De rekkelijken dolven het onderspit, de preciezen kraaiden victorie.
Elke vergelijking met het Nederland van nu gaat mank.
We zijn milder geworden: mensen met een andere mening worden niet meer verbannen,
laat staan onthoofd, zoals Van Oldenbarnevelt gebeurde.
De regering probeert de onderdanen niet tot tolerantie te dwingen.
En we hanteren tegenwoordig een strikte scheiding van kerk en staat.
Maar één ding is niet veranderd sinds de tijd van Gomarus en Arminius:
Tolerantie is nog steeds geen vanzelfsprekendheid!
Je kunt als LHBTI-persoon nog steeds niet overal zijn wie je bent.
Je bedenkt je wel drie keer voordat je in de grote stad jouw hand in de hand van je lief legt.
En je moet wel heel sterk in je schoenen staan om in orthodoxe kring uit de kast te komen.
Ik heb het hier niet over discriminatie.
Dat is simpelweg strafbaar, en kan langs die weg worden aangepakt.
Ik heb het over onbegrip.
Over intolerantie jegens ‘de ander’,
Die anders denkt of voelt.
Intolerantie die niet strafbaar maar wel heel ingrijpend is, omdat het mensen in hun identiteit,
in hun aard raakt.
Tolerantie kun je niet afdwingen.
Van bovenaf opleggen werkt nog steeds niet.
De grondwet biedt evenmin uitkomst.
Sommige grondrechten botsen nu eenmaal,
Met als gevolg dat je het non-discriminatiebeginsel geen voorrang kunt geven boven de vrijheid van meningsuiting of de vrijheid van godsdienst.

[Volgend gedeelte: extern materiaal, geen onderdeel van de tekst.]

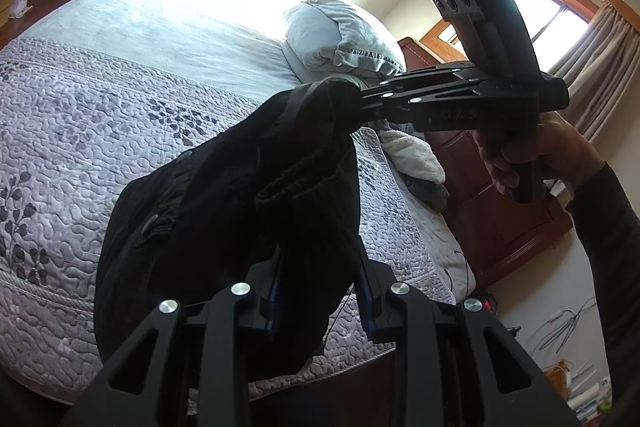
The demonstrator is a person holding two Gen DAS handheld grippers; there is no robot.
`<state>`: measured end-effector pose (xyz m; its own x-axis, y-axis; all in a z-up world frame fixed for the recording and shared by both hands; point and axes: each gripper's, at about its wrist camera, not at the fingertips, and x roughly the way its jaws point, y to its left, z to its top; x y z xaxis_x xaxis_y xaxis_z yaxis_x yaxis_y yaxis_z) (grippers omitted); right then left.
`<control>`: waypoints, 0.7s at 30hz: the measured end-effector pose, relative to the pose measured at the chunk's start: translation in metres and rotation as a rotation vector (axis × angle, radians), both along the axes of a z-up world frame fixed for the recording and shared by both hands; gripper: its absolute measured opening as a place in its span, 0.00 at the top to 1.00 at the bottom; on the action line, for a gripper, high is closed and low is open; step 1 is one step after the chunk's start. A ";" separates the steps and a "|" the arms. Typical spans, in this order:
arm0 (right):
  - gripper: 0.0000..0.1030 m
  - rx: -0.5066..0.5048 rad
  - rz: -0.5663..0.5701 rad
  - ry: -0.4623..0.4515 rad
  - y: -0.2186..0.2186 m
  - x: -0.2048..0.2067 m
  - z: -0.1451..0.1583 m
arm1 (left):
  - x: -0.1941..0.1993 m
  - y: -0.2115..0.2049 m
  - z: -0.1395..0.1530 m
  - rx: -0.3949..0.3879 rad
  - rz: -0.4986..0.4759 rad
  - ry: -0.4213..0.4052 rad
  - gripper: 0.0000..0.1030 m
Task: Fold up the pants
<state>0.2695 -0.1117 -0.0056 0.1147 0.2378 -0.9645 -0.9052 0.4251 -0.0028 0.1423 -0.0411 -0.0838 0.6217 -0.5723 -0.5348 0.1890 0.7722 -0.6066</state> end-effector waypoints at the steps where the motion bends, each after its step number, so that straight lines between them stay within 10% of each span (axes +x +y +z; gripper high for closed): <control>1: 0.89 -0.001 -0.006 0.001 -0.006 0.001 -0.001 | 0.000 -0.004 -0.001 0.003 -0.006 0.003 0.71; 21: 0.90 0.006 -0.079 0.038 -0.079 0.011 -0.048 | 0.013 -0.070 -0.034 0.065 -0.098 0.066 0.71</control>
<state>0.2809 -0.1910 -0.0539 0.0963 0.2349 -0.9672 -0.8682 0.4950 0.0338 0.1552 -0.1115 -0.1175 0.5265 -0.5916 -0.6106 0.2270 0.7899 -0.5696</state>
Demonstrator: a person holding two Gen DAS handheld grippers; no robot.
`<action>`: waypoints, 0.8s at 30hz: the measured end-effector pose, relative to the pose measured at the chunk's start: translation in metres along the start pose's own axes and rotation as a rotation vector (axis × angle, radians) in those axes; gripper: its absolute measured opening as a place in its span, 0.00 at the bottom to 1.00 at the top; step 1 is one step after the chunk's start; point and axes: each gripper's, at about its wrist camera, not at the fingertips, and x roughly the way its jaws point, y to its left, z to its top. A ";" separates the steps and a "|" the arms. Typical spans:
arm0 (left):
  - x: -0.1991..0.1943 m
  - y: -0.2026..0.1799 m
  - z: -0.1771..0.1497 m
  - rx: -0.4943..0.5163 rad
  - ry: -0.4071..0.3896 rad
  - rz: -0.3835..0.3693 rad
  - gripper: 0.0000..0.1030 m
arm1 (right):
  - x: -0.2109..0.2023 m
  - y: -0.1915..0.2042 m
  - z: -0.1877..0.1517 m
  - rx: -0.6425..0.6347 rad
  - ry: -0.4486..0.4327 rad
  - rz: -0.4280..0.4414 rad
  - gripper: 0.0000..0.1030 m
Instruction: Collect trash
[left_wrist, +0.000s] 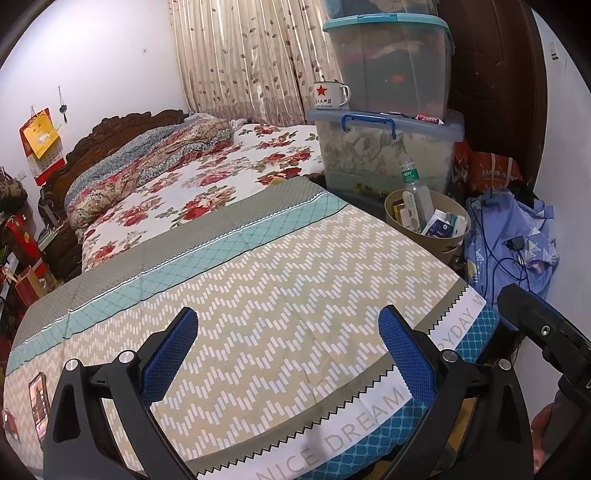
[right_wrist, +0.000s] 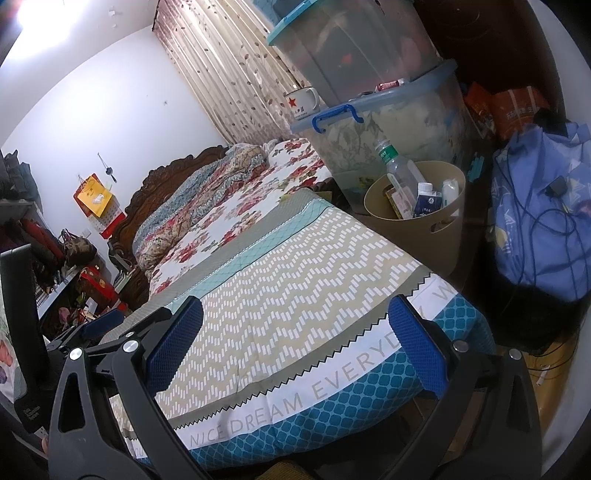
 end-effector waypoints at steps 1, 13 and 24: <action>0.000 0.000 -0.001 0.000 0.001 0.001 0.92 | 0.001 0.000 -0.001 -0.001 0.001 0.000 0.96; 0.000 0.001 -0.001 -0.003 0.004 0.002 0.92 | 0.006 -0.001 -0.003 -0.001 0.012 0.003 0.96; 0.001 0.001 0.000 -0.002 0.004 0.002 0.92 | 0.006 -0.001 -0.005 0.000 0.016 0.003 0.96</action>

En kwaad met kwaad bestrijden is geen optie,
want dan trappen we in dezelfde val en houden we op met tolerant te zijn jegens intolerantie.
Als u had gedacht dat ik hier een pasklaar en eenduidig antwoord zou presenteren op de vraag hoe we om moeten gaan met intolerantie, dan moet ik u teleurstellen.
Dat antwoord heb ik niet.
Wat niet wil zeggen dat we niets kunnen doen.
Want er is wat mij betreft wel een ondergrens.
En die ondergrens is dat je mag zijn wie je bent.
Zonder beperkingen.
Dat je dus ook mag doen wie je bent.
De ondergrens is kortom: respect voor elkaars identiteit, in al haar facetten.
Want dat is de essentie van samenleven: dat je elkaar in je waarde laat.
Als je dat niet doet, zak je door de ondergrens van de samenleving heen.
Dus, om het op scherp te zetten: ja, wat mij betreft zak je door die ondergrens heen als je christelijke homoseksuelen – om wat voor redenen dan ook – het recht ontzegt om te zijn én te doen wie zij zijn!
Beste mensen,
Een deel van de aanwezigen hier in de kerk kent de regenboog als teken van gods verbond met de mensen,
Een ander deel van u associeert de regenboog vooral met de gelijknamige vlag.
Maar ik hoop toch echt van harte dat we ons allen herkennen in het beeld van de regenboog als symbool voor de veelkleurigheid van de samenleving.
Zo’n veelkleurige samenleving heeft het nodig dat we open staan voor elkaar.
Dat we elkaar accepteren en het gesprek aangaan.
Dat we de verbinding blijven zoeken - ook als dat moeilijk is.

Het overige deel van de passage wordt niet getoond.